__SUPPLIED RECORDS__
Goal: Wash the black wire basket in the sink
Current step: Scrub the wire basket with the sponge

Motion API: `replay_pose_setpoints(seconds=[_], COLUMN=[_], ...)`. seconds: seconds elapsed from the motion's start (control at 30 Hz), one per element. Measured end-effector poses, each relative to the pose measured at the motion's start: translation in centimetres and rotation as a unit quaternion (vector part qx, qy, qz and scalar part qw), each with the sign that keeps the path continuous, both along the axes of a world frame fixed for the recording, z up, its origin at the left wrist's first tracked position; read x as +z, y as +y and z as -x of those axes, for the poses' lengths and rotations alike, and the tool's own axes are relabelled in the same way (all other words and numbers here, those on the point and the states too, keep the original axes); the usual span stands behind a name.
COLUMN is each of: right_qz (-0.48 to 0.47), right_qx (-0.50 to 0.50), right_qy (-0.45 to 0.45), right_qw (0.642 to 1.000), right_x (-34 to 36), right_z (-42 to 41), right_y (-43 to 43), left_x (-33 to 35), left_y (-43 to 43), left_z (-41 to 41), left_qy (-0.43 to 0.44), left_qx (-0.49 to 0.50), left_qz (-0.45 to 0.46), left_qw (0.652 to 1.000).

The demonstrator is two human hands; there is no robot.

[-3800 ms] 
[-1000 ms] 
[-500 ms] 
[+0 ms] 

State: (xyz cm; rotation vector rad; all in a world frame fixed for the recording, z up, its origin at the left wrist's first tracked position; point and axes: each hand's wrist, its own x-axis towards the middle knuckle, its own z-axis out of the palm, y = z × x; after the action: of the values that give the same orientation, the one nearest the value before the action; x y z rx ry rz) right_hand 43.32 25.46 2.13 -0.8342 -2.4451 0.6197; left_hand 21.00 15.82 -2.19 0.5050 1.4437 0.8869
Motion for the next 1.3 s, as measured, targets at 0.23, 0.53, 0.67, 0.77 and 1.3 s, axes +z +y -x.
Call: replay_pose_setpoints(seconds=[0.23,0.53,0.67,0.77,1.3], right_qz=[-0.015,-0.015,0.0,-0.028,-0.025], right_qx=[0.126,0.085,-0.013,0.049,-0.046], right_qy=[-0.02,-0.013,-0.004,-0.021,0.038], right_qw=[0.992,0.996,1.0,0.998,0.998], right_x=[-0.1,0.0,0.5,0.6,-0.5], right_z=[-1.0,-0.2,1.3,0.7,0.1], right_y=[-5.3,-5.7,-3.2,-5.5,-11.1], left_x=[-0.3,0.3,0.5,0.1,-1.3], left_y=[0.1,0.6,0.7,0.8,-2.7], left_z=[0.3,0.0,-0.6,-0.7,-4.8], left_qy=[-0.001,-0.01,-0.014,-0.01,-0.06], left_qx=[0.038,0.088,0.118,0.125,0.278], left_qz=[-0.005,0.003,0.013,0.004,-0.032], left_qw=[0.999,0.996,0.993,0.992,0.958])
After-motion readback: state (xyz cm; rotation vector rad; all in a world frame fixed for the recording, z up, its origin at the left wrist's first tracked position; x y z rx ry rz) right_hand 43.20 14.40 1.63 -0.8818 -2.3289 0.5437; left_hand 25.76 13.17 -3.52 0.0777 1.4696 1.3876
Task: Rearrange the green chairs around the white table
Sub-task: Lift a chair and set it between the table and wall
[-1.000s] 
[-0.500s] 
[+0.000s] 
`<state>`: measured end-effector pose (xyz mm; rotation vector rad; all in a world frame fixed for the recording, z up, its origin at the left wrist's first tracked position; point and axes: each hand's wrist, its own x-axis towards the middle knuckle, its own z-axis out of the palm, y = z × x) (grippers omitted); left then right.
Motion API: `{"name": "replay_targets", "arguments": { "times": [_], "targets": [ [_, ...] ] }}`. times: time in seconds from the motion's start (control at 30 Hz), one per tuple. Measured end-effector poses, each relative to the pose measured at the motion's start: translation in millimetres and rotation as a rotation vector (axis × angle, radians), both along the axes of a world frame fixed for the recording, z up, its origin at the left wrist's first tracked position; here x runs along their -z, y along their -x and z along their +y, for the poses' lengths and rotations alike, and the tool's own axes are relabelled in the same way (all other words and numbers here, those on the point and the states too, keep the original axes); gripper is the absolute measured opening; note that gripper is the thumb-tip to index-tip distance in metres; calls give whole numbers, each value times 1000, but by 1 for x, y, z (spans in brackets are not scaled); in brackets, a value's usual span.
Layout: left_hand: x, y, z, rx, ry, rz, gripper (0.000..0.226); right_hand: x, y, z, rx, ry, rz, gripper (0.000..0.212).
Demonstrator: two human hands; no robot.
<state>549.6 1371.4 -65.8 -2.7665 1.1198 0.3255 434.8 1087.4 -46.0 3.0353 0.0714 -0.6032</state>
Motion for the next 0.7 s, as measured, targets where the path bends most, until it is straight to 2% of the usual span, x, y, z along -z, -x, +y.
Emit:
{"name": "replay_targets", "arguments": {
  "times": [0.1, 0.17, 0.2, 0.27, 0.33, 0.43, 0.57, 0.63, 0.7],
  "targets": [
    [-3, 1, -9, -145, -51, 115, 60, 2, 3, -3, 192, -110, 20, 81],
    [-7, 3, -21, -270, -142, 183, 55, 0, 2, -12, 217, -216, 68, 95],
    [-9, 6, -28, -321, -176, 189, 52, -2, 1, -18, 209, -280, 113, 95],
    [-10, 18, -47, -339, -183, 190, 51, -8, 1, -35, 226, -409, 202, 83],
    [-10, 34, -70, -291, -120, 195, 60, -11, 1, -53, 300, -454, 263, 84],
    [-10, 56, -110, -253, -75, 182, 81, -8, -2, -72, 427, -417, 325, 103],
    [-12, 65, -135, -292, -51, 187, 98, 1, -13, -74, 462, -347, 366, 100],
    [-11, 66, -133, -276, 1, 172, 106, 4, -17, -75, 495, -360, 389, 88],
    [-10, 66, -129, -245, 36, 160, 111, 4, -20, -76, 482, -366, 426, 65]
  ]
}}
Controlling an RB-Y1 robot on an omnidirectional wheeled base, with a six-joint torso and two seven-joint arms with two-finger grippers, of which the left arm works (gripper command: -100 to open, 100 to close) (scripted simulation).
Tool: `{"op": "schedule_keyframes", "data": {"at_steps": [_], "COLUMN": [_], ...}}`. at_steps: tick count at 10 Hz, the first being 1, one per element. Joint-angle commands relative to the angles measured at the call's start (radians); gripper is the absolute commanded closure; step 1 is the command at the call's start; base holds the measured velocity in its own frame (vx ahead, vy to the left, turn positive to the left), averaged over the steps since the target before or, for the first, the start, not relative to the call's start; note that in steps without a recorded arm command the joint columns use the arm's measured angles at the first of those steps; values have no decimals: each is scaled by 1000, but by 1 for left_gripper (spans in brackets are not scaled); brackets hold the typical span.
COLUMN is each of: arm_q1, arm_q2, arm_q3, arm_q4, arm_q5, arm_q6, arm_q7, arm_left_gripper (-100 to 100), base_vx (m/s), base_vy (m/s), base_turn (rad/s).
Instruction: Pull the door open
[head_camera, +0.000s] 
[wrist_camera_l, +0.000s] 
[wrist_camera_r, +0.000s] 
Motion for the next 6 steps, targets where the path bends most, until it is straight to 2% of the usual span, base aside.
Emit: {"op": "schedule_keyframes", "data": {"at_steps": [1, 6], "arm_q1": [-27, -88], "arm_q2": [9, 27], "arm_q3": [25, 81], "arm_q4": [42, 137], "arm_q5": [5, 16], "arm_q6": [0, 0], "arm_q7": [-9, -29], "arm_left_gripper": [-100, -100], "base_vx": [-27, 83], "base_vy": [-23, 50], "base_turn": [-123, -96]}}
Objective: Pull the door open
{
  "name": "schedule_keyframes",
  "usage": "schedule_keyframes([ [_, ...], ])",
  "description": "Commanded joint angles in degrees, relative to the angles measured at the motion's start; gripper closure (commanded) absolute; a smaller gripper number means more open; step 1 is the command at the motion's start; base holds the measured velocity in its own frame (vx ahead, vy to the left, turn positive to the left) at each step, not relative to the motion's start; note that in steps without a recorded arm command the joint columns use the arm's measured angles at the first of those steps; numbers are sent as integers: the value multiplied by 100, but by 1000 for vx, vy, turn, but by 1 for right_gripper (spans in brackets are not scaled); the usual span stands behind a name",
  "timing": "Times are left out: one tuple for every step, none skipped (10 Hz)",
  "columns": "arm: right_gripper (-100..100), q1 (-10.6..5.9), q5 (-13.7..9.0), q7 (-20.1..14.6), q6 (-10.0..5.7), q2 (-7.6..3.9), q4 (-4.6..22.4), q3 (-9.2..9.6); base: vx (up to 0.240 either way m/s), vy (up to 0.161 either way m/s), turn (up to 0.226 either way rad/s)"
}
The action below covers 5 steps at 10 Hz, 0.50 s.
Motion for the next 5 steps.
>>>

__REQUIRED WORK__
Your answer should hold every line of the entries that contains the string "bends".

__RESPONSE__
Motion for the next 0.7 s, as measured, targets where the path bends most, until it is straight to 2% of the usual span, x, y, z along -z, -x, +y.
Motion for the next 6 steps, targets where the path bends most, until it is straight to 2% of the usual span, base aside.

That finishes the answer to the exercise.